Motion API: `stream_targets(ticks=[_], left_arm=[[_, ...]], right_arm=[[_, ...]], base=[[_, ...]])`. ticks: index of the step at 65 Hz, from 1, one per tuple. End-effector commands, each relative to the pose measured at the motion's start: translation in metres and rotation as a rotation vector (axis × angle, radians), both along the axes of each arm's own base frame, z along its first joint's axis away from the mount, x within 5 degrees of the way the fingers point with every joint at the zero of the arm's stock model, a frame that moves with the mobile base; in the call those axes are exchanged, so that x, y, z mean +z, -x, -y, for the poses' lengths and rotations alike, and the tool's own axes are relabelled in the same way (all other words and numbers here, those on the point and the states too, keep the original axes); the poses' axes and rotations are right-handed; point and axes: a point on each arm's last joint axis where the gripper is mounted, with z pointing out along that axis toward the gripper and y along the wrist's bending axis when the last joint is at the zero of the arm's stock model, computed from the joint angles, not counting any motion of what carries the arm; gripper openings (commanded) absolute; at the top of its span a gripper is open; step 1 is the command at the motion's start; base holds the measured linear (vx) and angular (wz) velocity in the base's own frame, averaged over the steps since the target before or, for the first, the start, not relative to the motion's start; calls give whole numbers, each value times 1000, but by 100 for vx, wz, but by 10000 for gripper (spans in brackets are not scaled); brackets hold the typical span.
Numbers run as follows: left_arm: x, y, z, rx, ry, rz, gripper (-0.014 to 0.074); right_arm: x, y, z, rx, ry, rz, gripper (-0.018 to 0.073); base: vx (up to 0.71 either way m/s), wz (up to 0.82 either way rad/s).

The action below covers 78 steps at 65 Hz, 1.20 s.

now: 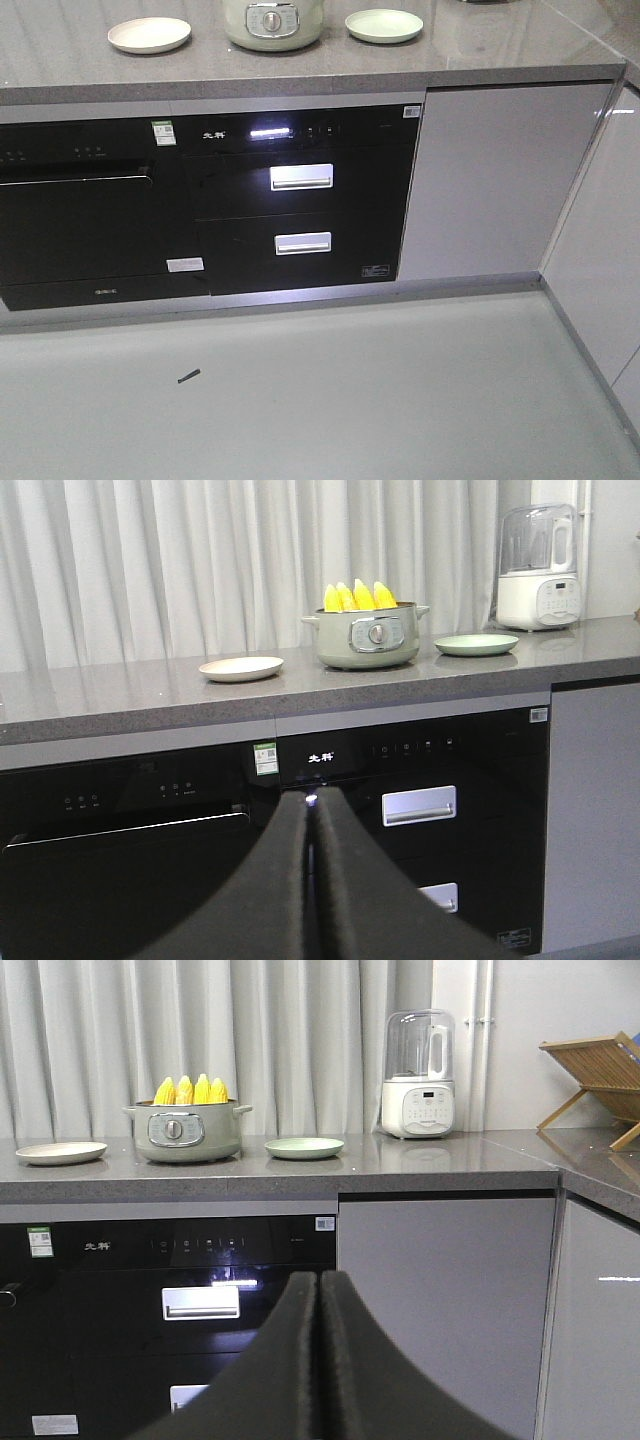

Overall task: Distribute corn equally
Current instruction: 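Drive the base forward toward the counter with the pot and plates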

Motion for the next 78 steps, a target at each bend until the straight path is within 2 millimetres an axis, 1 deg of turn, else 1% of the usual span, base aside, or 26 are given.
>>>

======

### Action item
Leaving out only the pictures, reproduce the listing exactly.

### Answer to this task
Motion API: `stream_targets(ticks=[_], left_arm=[[_, ...]], right_arm=[[_, ...]], base=[[_, ...]])`. ticks: index of the step at 65 Hz, from 1, one per tuple. End-effector commands, each relative to the pose measured at the motion's start: translation in metres and rotation as a rotation vector (axis × angle, radians), both along the axes of each arm's own base frame, z along its first joint's axis away from the mount, x within 5 degrees of the way the fingers point with every joint at the zero of the arm's stock model, a frame that moves with the mobile base; in the call those axes are exchanged, so that x, y, z mean +z, -x, -y, for the poses' lengths and rotations alike, and the tool's own axes are relabelled in the same way (all other words and numbers here, those on the point and the states too, keep the original axes); the poses' axes and rotations are right-handed; point and axes: a point on each arm's last joint axis where the gripper is mounted, with z pointing out along that axis toward the gripper and y along the wrist's bending axis when the last joint is at the zero of the arm's stock model, computed from the joint angles, not counting any motion of what carries the arm; gripper openings (commanded) absolute; at the top of its span a gripper is open; step 1 is the command at the motion's start; base holds the measured linear (vx) and angular (wz) velocity in the base's own frame, averaged over the steps since the target before or, for the first, the start, not relative to the motion's start; calls give whole numbers, each value times 1000, but by 100 for vx, wz, but by 10000 for gripper (spans in brackets are not scaled); brackets hold the typical span.
Numbers run as follows: left_arm: x, y, z, rx, ry, rz, gripper (-0.014 to 0.074); right_arm: x, y, z, rx, ry, rz, gripper (-0.018 to 0.073); base: vx (up to 0.71 either way m/s), wz (up to 0.82 either way rad/s).

The action below covers 78 steps at 65 Hz, 1.20 s.

now: 

Overall task: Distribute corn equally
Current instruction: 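Drive the base forward toward the counter with the pot and plates
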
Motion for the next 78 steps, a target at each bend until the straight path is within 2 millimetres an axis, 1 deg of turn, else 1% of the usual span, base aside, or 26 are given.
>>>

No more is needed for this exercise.